> **Your objective**:
Please take the records that follow and repeat exactly the lines starting with the line with "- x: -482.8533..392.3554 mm" and going on through the line with "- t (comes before".

> **Dataset excerpts**:
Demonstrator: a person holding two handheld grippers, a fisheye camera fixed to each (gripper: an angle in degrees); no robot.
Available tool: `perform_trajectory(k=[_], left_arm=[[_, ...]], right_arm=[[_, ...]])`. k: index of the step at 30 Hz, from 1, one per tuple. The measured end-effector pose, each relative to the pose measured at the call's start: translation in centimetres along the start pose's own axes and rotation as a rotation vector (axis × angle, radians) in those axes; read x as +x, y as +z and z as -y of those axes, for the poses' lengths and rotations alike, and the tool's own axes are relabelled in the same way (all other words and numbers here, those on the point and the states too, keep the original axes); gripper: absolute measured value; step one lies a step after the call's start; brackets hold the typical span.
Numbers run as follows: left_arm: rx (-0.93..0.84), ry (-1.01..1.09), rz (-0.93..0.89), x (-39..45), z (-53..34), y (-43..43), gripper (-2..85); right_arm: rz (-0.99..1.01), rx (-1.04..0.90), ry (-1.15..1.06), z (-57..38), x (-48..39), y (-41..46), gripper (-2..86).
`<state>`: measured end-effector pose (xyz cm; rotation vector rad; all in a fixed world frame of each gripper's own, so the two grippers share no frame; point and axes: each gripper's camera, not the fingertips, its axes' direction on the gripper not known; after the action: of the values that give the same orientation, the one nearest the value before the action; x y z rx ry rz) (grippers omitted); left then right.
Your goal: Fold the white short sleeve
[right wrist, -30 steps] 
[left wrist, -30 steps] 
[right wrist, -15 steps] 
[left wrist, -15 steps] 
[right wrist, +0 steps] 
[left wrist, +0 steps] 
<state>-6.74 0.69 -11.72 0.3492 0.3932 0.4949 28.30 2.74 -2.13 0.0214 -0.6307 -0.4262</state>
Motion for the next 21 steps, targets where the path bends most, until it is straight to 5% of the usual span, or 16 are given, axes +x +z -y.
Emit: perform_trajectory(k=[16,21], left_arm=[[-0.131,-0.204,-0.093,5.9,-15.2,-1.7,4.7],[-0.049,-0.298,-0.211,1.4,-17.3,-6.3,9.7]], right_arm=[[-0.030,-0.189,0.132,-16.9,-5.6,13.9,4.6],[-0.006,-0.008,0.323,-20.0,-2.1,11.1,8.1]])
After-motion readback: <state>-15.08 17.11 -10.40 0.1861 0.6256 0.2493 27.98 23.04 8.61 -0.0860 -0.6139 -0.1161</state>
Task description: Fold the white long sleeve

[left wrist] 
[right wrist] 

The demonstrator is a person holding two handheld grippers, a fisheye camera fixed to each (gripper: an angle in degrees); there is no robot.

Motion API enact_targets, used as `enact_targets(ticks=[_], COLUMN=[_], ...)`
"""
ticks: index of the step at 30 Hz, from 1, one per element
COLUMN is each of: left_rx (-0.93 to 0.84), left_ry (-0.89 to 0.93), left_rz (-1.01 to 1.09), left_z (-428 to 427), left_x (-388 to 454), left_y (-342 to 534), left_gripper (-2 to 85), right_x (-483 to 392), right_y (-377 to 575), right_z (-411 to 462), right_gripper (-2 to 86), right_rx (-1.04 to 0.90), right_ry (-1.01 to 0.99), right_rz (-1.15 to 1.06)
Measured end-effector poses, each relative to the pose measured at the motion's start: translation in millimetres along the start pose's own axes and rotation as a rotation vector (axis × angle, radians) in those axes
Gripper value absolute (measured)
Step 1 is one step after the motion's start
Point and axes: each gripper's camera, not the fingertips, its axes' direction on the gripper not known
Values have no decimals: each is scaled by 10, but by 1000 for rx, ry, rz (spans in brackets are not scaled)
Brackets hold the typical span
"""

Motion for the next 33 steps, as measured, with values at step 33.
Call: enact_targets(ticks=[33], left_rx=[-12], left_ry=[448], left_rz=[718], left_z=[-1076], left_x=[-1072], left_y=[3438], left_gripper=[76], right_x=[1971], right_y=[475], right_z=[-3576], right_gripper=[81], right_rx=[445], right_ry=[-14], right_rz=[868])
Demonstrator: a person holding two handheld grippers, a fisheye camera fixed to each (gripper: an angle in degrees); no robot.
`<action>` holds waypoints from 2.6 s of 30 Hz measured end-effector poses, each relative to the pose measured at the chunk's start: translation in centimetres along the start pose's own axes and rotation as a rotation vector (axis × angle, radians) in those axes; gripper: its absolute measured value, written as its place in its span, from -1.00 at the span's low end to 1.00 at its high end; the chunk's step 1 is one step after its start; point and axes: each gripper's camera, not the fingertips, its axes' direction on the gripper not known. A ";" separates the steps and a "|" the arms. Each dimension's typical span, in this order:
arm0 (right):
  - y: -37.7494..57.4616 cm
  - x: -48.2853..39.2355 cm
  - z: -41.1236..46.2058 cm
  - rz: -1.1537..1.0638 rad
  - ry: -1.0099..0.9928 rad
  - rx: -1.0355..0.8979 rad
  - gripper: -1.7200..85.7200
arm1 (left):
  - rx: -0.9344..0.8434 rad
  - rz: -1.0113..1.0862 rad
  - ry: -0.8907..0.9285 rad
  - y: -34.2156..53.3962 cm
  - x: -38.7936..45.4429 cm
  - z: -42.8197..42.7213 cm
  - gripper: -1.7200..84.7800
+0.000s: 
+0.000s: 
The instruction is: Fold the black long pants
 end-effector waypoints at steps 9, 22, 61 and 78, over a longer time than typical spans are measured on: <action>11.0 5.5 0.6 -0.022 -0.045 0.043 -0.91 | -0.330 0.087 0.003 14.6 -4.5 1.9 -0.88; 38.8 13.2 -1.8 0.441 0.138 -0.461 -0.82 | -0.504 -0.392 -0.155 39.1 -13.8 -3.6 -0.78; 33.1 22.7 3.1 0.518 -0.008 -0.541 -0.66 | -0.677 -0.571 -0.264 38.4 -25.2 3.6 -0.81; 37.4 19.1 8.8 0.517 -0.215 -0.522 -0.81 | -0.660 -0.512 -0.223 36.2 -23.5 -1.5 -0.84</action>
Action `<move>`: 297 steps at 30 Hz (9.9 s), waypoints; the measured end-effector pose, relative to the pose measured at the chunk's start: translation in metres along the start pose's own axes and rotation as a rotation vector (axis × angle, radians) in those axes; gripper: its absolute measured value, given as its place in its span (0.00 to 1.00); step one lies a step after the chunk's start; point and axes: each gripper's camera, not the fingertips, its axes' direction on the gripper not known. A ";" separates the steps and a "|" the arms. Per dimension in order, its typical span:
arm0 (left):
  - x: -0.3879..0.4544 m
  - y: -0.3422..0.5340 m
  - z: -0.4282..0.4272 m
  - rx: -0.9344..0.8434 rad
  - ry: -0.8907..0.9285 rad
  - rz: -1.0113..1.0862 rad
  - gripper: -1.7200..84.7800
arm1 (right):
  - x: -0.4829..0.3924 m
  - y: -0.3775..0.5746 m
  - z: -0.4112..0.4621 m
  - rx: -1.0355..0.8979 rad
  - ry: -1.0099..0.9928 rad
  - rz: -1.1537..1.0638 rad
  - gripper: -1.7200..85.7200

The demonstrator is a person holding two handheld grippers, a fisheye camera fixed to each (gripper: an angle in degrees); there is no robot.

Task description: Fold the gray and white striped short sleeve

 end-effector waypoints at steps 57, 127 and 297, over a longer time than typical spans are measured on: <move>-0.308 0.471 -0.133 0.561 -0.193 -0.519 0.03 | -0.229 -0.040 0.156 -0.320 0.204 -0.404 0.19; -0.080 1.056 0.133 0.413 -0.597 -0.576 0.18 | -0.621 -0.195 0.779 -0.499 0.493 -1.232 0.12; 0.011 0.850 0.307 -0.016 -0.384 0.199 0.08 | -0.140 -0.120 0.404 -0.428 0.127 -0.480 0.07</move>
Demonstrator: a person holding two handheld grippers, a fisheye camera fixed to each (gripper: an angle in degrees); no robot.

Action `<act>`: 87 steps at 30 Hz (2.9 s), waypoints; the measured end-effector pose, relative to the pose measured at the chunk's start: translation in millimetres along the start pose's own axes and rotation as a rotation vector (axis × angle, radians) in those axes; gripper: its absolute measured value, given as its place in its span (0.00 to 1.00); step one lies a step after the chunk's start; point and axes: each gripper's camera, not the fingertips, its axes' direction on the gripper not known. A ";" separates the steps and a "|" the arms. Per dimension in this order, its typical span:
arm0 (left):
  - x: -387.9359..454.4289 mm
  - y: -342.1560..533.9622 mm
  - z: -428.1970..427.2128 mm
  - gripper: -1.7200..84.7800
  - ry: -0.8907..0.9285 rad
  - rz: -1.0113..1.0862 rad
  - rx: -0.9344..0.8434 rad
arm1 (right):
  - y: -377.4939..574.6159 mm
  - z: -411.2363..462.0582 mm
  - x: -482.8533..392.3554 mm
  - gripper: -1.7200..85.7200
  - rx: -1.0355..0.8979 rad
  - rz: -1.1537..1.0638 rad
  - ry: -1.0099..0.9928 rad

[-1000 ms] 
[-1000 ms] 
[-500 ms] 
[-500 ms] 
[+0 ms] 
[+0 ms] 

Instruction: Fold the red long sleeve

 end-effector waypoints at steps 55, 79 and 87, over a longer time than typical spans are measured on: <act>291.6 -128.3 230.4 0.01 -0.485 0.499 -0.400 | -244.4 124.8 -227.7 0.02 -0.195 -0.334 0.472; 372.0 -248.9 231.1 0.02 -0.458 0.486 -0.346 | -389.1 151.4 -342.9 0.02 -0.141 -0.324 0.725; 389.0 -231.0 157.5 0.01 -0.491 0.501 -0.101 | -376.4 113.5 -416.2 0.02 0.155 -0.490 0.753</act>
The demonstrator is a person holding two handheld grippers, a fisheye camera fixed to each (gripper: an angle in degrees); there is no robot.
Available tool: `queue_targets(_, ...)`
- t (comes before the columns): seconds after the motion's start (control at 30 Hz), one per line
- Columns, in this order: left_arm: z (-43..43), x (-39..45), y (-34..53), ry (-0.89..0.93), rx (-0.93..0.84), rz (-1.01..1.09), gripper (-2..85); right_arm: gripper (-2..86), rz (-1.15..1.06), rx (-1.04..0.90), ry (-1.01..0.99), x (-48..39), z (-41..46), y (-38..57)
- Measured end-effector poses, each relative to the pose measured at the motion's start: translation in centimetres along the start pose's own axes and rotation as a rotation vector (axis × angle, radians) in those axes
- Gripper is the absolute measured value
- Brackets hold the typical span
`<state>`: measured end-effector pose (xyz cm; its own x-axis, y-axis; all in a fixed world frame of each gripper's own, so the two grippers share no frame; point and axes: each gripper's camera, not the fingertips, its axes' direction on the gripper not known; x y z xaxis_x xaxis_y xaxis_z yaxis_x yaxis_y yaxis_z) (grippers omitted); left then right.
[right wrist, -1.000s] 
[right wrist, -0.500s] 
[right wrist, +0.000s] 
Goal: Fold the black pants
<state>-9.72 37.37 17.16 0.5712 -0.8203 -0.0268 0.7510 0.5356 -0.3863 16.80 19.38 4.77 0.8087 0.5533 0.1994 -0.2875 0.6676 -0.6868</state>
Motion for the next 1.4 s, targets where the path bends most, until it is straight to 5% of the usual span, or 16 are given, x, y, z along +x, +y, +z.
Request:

> **Solution to the problem**:
  - x: -482.8533..392.3554 mm
  - gripper: -1.7200..85.7200
  - rx: -1.0355..0.8979 rad
  - rz: -1.1537..1.0638 rad
  - ry: -1.0099..0.9928 rad

[-1000 ms] 
[-1000 ms] 
[-500 ms] 
[-500 ms] 
[+0 ms] 
[+0 ms] 

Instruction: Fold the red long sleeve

 end-effector waypoints at steps 55, 79 and 87, over a longer time than typical spans are measured on: <act>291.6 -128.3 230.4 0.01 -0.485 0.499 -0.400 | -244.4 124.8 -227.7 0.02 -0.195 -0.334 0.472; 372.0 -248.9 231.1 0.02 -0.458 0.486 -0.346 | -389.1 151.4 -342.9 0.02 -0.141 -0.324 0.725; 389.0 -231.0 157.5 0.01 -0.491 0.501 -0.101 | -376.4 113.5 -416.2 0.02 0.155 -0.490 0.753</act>
The demonstrator is a person holding two handheld grippers, a fisheye camera fixed to each (gripper: an angle in degrees); there is no robot.
Available tool: `queue_targets(_, ...)`
- t (comes before the columns): seconds after the motion's start (control at 30 Hz), one per line

The required answer is now complete.